= Beginning of Section =
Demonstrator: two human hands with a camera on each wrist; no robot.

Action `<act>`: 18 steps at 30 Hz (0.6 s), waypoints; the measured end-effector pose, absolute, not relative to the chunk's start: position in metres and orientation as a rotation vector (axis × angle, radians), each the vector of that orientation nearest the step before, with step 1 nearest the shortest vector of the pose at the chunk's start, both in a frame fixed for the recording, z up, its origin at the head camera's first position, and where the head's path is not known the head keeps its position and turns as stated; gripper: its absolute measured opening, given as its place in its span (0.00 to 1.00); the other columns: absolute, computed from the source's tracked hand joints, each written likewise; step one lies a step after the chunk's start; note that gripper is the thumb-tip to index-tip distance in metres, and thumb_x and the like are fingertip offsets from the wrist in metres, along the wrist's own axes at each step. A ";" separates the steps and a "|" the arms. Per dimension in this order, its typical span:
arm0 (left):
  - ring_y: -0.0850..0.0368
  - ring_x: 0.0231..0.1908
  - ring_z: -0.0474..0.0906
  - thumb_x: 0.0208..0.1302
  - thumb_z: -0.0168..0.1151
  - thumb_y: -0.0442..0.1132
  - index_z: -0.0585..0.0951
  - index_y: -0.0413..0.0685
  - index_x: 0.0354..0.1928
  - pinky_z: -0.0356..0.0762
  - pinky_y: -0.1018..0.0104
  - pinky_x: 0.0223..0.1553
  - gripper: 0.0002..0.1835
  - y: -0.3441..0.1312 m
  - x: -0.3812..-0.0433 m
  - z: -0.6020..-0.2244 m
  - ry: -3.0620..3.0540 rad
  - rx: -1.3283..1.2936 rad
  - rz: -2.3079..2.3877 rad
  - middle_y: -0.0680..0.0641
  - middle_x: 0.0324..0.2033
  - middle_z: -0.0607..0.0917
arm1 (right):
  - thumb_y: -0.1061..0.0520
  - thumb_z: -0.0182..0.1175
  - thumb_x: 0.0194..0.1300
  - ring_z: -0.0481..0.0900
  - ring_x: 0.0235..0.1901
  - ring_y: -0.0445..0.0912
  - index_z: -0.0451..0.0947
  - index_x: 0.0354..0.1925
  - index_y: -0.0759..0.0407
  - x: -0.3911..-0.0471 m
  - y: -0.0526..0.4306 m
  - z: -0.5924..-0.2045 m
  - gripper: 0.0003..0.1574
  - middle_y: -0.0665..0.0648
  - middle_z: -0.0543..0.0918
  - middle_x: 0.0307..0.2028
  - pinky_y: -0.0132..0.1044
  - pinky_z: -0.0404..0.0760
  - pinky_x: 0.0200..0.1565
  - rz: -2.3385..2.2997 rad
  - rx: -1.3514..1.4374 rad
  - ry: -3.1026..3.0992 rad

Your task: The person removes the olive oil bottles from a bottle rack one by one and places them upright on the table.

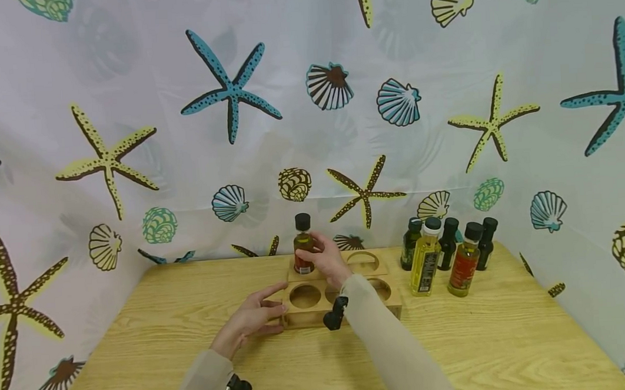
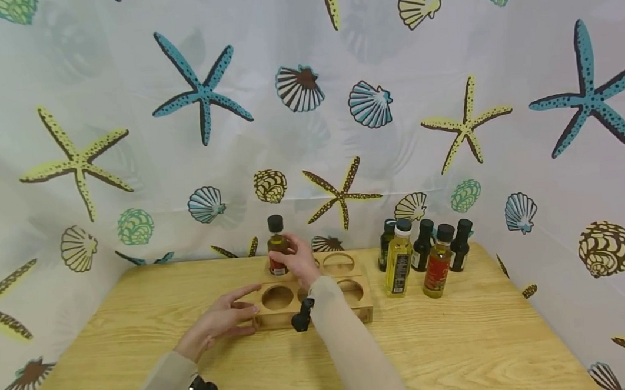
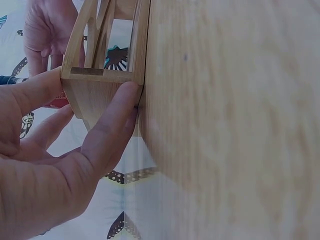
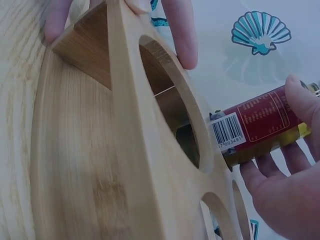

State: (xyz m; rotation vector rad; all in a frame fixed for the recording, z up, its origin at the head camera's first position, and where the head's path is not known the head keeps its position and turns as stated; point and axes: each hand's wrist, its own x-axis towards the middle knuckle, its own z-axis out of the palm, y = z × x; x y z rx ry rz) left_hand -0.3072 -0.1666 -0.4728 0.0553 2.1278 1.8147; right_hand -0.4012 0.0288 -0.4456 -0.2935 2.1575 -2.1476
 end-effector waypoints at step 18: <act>0.46 0.53 0.76 0.70 0.60 0.35 0.65 0.59 0.73 0.85 0.52 0.45 0.32 -0.169 -0.309 -0.476 2.113 0.065 1.821 0.31 0.62 0.68 | 0.51 0.69 0.62 0.72 0.65 0.53 0.62 0.73 0.45 -0.395 0.047 -0.408 0.44 0.56 0.73 0.67 0.54 0.69 0.67 -2.231 -0.299 2.137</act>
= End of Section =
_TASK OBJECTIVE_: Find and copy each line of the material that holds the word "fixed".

_TASK OUTPUT_:
Action `<act>`: 18 steps at 30 Hz (0.6 s), waypoints; the measured end-effector pose, absolute, not relative to the chunk's start: position in metres and orientation as a rotation vector (axis × angle, radians), each the vector of that orientation nearest the step before, with step 1 nearest the shortest vector of the pose at the chunk's start, both in a frame fixed for the recording, z up, its origin at the head camera's first position, and where the head's path is not known the head keeps its position and turns as stated; gripper: its absolute measured opening, given as its place in its span (0.00 to 1.00); the other columns: absolute, computed from the source's tracked hand joints, each written likewise; step one lies a step after the chunk's start; note that gripper is the thumb-tip to index-tip distance in metres, and thumb_x and the like are fingertip offsets from the wrist in metres, along the wrist's own axes at each step. A ";" separates the steps and a "|" the arms. Per dimension in this order, its typical span:
State: (xyz m; rotation vector rad; all in a frame fixed for the recording, z up, its origin at the head camera's first position, and where the head's path is not known the head keeps its position and turns as stated; point and axes: each hand's wrist, its own x-axis towards the middle knuckle, its own z-axis out of the palm, y = z × x; x y z rx ry rz) left_hand -0.3072 -0.1666 -0.4728 0.0553 2.1278 1.8147; right_hand -0.4012 0.0288 -0.4456 -0.2935 2.1575 -2.1476

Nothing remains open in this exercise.